🤖 AI Summary
This work addresses the challenges of bimanual dexterous grasping—limited generalization, single-strategy policies, and scarcity of high-quality data—which hinder robust manipulation of objects with diverse shapes, sizes, and weights. The authors propose UltraDexGrasp, the first general-purpose dexterous grasping framework for bimanual robots. It constructs a large-scale, multi-strategy synthetic dataset through optimization-driven grasp synthesis and planning-driven trajectory generation. Leveraging point cloud inputs, the system employs unidirectional attention-based feature aggregation and end-to-end policy learning to achieve zero-shot sim-to-real transfer without any real-world training data.
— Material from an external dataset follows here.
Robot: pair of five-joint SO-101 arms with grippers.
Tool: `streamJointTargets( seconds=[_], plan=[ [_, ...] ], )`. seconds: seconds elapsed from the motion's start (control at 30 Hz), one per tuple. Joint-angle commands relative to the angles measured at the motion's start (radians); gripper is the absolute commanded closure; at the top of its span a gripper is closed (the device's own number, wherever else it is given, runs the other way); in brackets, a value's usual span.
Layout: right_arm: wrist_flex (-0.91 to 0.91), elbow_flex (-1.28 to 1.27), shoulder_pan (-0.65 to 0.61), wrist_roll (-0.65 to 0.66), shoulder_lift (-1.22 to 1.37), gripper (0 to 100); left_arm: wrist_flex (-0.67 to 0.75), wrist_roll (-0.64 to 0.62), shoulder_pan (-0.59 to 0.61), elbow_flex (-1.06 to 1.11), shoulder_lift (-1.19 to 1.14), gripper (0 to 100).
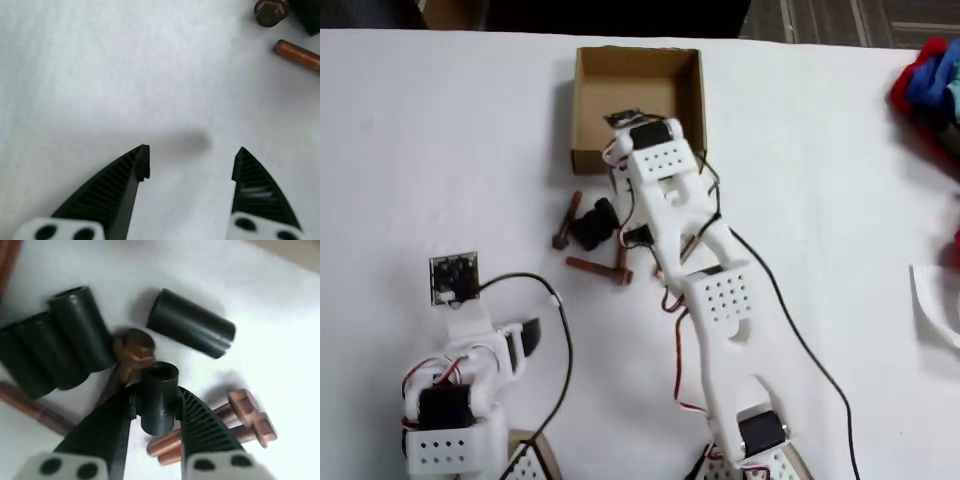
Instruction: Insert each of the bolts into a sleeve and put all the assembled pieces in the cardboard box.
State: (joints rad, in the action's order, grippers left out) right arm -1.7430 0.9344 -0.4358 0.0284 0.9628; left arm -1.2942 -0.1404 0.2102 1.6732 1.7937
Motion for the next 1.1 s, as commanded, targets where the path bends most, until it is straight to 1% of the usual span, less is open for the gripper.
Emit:
streamJointTargets(
  seconds=[0.0, 0.2, 0.3, 0.43, 0.53, 0.67, 0.77, 0.83, 0.97, 1.07],
  plan=[
    [-0.027, -0.08, 0.002, 0.008, -0.251, 97.8, 0.018, -0.005, 0.008, 0.022, 0.009, 72],
    [-0.008, -0.56, -0.054, 0.012, -0.708, 97.8, 0.018, -0.005, 0.008, 0.022, 0.009, 72],
    [0.059, -0.81, -0.058, 0.091, -0.963, 97.8, 0.018, -0.005, 0.008, 0.022, 0.009, 72],
    [0.214, -1.14, 0.001, 0.155, -1.279, 97.8, 0.018, -0.005, 0.008, 0.022, 0.009, 72],
    [0.312, -1.349, 0.065, 0.18, -1.455, 97.8, 0.018, -0.005, 0.008, 0.022, 0.009, 72],
    [0.38, -1.51, 0.176, 0.253, -1.563, 97.8, 0.018, -0.005, 0.008, 0.022, 0.009, 72],
    [0.377, -1.551, 0.269, 0.293, -1.581, 97.8, 0.018, -0.002, 0.006, 0.022, 0.009, 72],
    [0.377, -1.567, 0.34, 0.301, -1.58, 97.8, 0.018, -0.006, -0.015, 0.021, 0.011, 72],
    [0.381, -1.587, 0.433, 0.304, -1.578, 97.8, 0.017, -0.006, -0.117, 0.021, 0.012, 71],
    [0.381, -1.587, 0.455, 0.304, -1.58, 97.8, 0.018, -0.002, -0.215, 0.021, 0.014, 71]
  ],
)
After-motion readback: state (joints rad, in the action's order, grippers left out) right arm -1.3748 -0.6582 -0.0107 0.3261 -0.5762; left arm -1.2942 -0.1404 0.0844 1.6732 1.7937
Evaluated on previously unseen objects in real-world settings, the method attains an average success rate of 81.2% and open-sources its data generation pipeline to advance research in this domain.
📝 Abstract
Grasping is a fundamental capability for robots to interact with the physical world. Humans, equipped with two hands, autonomously select appropriate grasp strategies based on the shape, size, and weight of objects, enabling robust grasping and subsequent manipulation. In contrast, current robotic grasping remains limited, particularly in multi-strategy settings. Although substantial efforts have targeted parallel-gripper and single-hand grasping, dexterous grasping for bimanual robots remains underexplored, with data being a primary bottleneck. Achieving physically plausible and geometrically conforming grasps that can withstand external wrenches poses significant challenges. To address these issues, we introduce UltraDexGrasp, a framework for universal dexterous grasping with bimanual robots. The proposed data-generation pipeline integrates optimization-based grasp synthesis with planning-based demonstration generation, yielding high-quality and diverse trajectories across multiple grasp strategies. With this framework, we curate UltraDexGrasp-20M, a large-scale, multi-strategy grasp dataset comprising 20 million frames across 1,000 objects. Based on UltraDexGrasp-20M, we further develop a simple yet effective grasp policy that takes point clouds as input, aggregates scene features via unidirectional attention, and predicts control commands. Trained exclusively on synthetic data, the policy achieves robust zero-shot sim-to-real transfer and consistently succeeds on novel objects with varied shapes, sizes, and weights, attaining an average success rate of 81.2% in real-world universal dexterous grasping. To facilitate future research on grasping with bimanual robots, we open-source the data generation pipeline at https://github.com/InternRobotics/UltraDexGrasp.